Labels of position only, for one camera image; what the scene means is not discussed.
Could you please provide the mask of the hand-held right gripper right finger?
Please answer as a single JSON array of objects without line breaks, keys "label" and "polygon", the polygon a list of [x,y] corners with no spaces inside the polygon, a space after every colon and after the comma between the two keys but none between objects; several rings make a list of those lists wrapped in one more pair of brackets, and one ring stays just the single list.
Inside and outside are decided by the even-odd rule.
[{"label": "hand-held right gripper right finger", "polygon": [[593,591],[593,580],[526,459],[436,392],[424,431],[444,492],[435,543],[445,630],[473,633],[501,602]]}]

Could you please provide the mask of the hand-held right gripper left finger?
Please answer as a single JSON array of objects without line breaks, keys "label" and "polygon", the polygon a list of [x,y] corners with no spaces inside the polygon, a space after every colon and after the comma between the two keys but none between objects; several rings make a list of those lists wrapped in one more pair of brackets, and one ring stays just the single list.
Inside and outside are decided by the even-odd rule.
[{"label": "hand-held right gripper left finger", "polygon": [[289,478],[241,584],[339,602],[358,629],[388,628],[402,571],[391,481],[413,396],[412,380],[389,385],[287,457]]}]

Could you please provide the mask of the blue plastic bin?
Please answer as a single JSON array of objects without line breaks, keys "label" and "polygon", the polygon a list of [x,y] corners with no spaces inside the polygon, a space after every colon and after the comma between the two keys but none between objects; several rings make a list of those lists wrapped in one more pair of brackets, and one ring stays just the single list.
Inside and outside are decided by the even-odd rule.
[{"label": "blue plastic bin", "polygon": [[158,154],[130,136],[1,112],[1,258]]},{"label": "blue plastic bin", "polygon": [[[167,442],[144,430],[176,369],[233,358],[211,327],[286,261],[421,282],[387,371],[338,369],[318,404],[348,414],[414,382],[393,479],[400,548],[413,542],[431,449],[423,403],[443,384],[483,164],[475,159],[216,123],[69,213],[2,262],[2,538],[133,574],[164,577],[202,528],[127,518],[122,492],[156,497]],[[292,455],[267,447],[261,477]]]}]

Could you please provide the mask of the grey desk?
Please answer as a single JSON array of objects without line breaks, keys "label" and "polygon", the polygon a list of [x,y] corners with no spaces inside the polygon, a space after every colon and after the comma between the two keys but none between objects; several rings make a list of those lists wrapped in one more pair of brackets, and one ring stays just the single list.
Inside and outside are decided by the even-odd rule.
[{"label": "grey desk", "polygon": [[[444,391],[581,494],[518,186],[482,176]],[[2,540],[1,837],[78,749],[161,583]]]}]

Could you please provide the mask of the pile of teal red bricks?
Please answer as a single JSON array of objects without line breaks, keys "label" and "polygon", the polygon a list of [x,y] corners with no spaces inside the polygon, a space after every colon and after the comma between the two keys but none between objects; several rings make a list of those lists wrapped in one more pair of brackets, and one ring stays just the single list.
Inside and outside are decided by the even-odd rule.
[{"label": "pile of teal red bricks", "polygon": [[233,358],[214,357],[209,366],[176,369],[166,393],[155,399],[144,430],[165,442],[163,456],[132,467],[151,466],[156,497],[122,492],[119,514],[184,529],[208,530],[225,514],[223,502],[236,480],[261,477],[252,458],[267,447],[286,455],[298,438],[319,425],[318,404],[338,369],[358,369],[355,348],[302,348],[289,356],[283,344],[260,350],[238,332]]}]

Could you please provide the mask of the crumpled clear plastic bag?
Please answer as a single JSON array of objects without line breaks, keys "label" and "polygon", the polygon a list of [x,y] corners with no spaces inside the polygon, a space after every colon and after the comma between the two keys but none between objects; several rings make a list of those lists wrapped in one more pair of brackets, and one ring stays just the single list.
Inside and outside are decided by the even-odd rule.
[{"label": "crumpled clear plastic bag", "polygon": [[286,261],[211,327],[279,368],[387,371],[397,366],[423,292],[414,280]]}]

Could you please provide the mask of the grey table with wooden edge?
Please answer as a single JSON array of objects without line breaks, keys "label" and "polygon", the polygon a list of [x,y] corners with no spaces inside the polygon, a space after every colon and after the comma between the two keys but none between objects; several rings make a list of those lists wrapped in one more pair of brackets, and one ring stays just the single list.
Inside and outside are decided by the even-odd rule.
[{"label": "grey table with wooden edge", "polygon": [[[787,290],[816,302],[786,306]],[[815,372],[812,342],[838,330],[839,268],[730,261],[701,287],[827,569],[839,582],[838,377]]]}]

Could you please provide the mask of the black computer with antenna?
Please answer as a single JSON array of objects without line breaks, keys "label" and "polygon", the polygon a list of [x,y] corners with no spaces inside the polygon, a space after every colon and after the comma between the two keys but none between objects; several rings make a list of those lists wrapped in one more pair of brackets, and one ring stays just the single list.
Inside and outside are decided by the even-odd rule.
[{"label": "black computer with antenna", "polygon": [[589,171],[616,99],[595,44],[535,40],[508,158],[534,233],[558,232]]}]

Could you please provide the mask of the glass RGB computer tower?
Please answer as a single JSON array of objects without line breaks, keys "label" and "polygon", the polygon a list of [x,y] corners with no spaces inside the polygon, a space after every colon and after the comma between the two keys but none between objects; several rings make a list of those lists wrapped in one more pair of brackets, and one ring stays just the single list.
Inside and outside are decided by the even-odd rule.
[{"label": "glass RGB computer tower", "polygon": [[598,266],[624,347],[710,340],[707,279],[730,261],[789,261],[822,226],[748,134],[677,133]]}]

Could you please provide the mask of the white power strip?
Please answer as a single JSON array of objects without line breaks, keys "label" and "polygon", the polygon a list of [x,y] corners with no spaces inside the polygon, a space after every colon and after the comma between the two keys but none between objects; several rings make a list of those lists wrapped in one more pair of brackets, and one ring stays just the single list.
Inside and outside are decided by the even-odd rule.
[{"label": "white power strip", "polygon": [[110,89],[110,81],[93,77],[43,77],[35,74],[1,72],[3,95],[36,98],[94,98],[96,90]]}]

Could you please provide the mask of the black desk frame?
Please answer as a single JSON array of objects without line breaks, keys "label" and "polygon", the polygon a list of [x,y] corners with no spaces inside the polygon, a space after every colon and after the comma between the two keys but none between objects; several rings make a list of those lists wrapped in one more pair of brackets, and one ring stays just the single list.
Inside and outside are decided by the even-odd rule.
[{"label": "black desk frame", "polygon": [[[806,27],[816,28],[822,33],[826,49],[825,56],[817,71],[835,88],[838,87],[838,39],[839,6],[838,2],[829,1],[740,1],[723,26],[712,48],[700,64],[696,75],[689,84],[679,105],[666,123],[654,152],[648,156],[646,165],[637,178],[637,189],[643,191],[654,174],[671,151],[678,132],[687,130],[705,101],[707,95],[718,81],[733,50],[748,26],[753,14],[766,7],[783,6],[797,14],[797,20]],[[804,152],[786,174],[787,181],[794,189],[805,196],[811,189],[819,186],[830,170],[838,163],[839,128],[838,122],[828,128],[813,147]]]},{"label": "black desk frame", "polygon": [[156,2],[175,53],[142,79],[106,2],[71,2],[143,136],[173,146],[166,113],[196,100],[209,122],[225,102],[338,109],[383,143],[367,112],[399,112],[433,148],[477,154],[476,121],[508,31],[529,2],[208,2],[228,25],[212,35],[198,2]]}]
----------------
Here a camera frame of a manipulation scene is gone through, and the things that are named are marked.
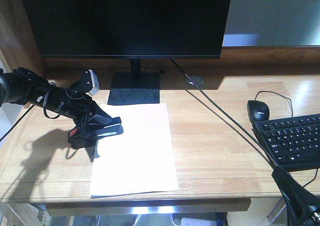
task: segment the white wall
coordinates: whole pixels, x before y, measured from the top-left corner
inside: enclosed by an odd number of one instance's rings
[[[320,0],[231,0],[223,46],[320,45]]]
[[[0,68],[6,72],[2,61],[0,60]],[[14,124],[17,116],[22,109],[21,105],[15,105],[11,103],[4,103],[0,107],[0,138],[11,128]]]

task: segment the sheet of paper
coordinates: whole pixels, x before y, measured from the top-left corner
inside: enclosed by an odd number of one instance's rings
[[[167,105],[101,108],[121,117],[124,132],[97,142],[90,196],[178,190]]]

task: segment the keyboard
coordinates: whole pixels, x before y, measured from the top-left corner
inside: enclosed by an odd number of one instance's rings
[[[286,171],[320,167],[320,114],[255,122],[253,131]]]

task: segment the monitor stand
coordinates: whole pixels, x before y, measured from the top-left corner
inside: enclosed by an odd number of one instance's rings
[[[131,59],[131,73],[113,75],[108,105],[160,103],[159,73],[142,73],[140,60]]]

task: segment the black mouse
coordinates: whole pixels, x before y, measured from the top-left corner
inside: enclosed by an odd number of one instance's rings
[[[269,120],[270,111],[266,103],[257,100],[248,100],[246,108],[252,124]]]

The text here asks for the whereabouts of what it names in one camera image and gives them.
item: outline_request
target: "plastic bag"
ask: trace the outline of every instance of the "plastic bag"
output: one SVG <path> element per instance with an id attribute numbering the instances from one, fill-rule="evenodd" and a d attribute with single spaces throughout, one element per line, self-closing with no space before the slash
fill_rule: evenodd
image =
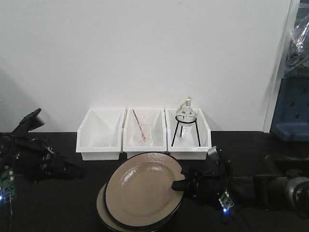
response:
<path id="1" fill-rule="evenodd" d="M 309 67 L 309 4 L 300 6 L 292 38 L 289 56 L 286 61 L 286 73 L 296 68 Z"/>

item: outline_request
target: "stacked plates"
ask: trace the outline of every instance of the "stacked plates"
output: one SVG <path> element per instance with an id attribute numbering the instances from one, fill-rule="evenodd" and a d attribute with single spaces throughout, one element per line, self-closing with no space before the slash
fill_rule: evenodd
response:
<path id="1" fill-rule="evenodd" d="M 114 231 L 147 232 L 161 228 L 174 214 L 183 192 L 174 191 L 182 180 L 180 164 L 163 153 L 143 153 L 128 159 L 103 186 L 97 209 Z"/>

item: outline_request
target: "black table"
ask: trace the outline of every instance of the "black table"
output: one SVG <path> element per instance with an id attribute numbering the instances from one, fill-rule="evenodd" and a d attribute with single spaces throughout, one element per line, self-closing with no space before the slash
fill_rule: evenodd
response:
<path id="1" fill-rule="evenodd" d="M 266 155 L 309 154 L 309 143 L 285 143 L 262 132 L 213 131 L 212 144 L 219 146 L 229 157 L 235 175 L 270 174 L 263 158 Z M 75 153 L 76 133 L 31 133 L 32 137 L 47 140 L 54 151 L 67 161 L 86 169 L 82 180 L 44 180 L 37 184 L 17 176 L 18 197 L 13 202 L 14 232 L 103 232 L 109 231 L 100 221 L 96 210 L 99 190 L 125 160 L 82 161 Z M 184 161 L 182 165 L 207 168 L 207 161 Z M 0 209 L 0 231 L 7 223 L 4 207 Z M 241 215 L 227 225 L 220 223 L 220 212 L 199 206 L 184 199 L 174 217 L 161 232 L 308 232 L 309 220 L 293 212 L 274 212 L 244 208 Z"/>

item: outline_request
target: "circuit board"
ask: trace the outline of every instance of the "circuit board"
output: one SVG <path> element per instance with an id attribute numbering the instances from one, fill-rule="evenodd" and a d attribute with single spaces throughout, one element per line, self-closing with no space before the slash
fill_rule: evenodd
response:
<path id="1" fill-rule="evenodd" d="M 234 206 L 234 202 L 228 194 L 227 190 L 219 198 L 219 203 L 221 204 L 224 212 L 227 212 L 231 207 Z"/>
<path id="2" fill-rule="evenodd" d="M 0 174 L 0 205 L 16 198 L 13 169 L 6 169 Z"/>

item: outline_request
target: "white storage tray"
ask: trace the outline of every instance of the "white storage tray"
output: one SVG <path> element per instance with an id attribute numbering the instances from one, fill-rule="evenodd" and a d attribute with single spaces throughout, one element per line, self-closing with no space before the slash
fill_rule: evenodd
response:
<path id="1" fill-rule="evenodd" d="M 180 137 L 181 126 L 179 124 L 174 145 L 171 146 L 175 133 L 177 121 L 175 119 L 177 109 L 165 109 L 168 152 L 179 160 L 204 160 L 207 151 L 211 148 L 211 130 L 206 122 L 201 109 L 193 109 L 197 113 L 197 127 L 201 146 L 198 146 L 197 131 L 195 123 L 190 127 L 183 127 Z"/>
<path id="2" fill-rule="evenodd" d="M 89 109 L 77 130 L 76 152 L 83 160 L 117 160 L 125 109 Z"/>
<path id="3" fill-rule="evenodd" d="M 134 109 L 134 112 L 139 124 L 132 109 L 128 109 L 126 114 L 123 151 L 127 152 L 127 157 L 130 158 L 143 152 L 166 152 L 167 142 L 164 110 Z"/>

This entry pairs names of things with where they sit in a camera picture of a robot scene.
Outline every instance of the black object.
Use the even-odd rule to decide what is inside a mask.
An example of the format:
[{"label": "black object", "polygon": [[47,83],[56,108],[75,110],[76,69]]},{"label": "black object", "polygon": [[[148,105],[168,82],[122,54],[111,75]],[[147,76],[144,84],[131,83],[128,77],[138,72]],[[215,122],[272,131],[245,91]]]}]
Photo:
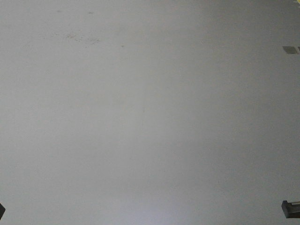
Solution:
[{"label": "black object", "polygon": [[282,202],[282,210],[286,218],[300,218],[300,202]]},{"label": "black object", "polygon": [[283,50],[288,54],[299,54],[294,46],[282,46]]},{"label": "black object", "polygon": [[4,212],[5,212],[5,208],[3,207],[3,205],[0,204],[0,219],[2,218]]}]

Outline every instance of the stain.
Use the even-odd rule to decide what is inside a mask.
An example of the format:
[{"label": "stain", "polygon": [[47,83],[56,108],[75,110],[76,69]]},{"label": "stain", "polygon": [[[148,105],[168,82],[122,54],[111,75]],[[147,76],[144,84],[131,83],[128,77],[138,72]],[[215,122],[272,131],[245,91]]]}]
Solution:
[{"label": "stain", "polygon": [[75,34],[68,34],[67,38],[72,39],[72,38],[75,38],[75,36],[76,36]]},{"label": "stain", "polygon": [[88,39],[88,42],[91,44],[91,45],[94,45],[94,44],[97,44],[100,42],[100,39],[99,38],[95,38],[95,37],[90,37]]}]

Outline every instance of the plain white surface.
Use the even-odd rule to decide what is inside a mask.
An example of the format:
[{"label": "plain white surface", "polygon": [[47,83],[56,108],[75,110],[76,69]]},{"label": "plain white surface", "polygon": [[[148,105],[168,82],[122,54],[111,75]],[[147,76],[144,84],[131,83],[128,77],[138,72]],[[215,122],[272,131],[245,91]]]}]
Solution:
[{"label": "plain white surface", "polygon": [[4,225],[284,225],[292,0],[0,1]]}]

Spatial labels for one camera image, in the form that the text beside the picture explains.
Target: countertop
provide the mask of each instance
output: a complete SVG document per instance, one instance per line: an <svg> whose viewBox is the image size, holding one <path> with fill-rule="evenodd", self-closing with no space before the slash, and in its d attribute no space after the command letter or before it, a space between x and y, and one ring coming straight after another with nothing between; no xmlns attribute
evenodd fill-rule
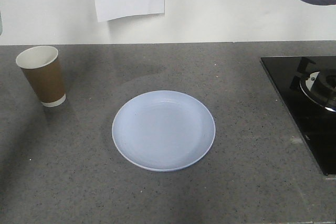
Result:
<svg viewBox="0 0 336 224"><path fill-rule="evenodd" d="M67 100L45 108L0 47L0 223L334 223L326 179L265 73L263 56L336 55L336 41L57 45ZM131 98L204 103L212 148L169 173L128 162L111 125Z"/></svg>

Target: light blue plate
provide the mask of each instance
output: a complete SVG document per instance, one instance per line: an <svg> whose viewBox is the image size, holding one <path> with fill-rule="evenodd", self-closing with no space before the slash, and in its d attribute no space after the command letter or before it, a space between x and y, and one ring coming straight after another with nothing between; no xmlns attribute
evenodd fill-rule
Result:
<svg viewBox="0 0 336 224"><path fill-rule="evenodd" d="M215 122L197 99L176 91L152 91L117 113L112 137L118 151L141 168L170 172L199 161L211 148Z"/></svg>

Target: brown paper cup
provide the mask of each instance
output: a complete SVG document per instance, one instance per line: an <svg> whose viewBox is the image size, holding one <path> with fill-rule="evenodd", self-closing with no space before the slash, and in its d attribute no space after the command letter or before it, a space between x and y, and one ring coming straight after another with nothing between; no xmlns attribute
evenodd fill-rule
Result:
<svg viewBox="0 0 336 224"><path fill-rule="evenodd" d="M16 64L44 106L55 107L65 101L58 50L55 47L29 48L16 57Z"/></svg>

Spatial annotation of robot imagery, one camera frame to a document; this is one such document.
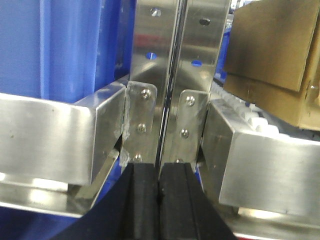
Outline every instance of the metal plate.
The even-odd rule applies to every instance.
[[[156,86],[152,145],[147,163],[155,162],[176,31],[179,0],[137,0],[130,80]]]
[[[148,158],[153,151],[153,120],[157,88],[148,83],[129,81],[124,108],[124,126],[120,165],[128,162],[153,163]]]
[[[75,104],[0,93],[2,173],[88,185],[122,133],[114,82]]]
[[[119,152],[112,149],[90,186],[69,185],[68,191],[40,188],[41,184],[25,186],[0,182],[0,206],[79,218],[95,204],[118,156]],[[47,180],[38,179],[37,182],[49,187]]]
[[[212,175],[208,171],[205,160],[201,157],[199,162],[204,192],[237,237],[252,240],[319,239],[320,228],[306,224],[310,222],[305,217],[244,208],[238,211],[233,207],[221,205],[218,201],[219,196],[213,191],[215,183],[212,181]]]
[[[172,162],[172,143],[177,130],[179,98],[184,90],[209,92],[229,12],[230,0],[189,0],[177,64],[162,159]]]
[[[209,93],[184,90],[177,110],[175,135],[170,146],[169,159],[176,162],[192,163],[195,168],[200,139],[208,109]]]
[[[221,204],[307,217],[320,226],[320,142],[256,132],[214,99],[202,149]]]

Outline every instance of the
----------------
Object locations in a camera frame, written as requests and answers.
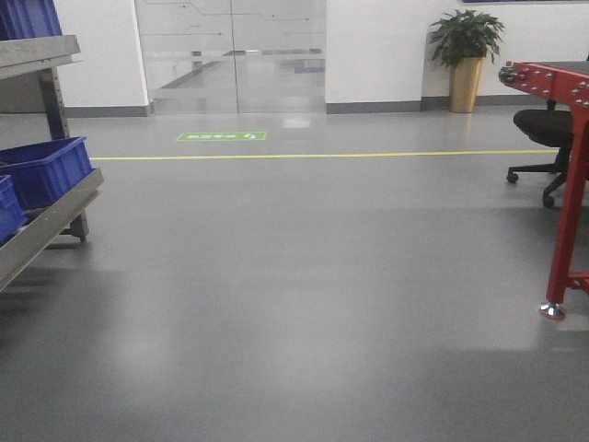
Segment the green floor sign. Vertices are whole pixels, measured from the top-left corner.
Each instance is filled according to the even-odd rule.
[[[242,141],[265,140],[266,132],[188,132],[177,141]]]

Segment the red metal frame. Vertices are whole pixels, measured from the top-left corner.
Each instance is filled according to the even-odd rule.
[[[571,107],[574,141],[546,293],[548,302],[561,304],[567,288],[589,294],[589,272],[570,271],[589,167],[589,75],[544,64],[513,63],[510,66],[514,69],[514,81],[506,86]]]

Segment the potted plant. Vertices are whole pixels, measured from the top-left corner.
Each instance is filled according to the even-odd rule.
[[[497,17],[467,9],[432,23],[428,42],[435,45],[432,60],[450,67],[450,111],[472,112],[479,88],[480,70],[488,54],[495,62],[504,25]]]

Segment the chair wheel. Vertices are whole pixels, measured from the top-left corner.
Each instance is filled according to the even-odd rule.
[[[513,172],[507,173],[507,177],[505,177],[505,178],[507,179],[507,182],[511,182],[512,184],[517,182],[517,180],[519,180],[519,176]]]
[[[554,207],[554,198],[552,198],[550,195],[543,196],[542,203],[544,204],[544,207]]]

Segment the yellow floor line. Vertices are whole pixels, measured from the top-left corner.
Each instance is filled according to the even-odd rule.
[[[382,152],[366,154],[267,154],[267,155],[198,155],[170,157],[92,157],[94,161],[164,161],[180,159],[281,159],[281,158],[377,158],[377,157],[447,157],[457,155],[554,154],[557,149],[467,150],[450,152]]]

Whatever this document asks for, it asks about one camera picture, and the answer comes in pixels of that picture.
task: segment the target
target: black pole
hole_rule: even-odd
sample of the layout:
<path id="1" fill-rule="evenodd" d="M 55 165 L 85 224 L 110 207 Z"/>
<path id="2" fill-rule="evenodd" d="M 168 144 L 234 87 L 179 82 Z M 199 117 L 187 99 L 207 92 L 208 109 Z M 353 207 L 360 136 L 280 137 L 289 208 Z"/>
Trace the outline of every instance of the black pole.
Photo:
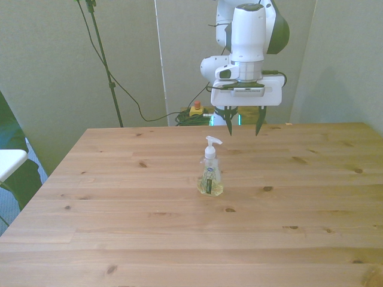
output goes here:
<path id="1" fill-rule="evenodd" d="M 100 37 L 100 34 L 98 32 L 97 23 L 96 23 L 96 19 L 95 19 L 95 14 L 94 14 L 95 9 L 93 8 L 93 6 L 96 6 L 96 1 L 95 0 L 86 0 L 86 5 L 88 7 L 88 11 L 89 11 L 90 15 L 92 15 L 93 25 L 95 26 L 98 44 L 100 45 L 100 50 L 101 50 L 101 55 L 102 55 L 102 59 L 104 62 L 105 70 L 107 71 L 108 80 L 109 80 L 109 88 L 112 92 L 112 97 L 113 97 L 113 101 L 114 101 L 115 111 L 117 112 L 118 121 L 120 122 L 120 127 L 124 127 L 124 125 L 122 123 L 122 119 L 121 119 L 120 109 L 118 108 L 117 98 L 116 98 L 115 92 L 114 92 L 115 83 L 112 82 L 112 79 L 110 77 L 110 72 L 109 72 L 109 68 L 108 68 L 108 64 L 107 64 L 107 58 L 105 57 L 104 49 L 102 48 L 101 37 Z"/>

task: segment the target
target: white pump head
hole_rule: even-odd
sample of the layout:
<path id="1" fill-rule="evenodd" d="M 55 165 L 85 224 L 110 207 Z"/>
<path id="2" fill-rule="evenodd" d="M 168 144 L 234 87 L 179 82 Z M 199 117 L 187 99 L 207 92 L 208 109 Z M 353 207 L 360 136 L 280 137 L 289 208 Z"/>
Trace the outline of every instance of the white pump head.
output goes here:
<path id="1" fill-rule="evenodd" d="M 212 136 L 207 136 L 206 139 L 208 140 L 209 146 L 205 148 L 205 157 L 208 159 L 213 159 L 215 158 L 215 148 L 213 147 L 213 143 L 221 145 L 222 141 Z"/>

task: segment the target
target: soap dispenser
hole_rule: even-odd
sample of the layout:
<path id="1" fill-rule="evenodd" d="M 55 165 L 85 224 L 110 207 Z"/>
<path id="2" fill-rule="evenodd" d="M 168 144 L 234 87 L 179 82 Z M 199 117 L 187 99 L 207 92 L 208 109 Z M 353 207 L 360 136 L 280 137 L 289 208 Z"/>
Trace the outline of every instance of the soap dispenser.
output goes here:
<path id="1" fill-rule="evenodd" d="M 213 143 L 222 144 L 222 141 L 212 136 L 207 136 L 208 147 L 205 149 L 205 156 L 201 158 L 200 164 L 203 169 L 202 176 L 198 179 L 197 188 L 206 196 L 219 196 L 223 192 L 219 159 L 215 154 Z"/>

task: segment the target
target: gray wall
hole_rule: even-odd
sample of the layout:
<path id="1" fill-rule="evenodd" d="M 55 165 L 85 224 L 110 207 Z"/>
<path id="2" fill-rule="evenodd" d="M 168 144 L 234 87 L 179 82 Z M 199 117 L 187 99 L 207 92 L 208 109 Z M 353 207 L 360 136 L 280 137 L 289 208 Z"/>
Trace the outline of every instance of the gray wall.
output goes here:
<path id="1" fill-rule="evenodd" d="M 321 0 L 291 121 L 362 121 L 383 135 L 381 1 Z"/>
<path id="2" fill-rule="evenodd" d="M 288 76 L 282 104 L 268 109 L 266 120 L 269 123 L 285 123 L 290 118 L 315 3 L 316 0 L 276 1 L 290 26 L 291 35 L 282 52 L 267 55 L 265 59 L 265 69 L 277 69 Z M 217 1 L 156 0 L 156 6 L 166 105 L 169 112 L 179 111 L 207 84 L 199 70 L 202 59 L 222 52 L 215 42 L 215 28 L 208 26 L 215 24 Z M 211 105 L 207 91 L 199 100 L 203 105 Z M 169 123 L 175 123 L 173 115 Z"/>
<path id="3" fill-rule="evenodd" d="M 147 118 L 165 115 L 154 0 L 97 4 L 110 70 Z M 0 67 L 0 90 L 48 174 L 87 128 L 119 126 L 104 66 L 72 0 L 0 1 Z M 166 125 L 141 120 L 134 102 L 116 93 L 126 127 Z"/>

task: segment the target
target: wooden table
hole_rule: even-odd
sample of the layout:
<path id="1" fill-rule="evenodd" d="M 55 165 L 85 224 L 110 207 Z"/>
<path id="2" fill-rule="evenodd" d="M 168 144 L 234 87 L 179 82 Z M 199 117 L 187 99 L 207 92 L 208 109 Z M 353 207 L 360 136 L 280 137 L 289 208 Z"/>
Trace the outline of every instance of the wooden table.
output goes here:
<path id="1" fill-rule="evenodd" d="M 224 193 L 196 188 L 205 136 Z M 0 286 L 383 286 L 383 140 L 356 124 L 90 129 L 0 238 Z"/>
----------------
*Work item*: Of the entries listed above, reproduce only the lines starting at the line containing "Labels of position" and ending at the line containing "gripper right finger?". Include both, exactly as they stand.

*Reply*:
Labels of position only, for one camera image; what the scene means is not discussed.
Could you please provide the mask of the hand-held right gripper right finger?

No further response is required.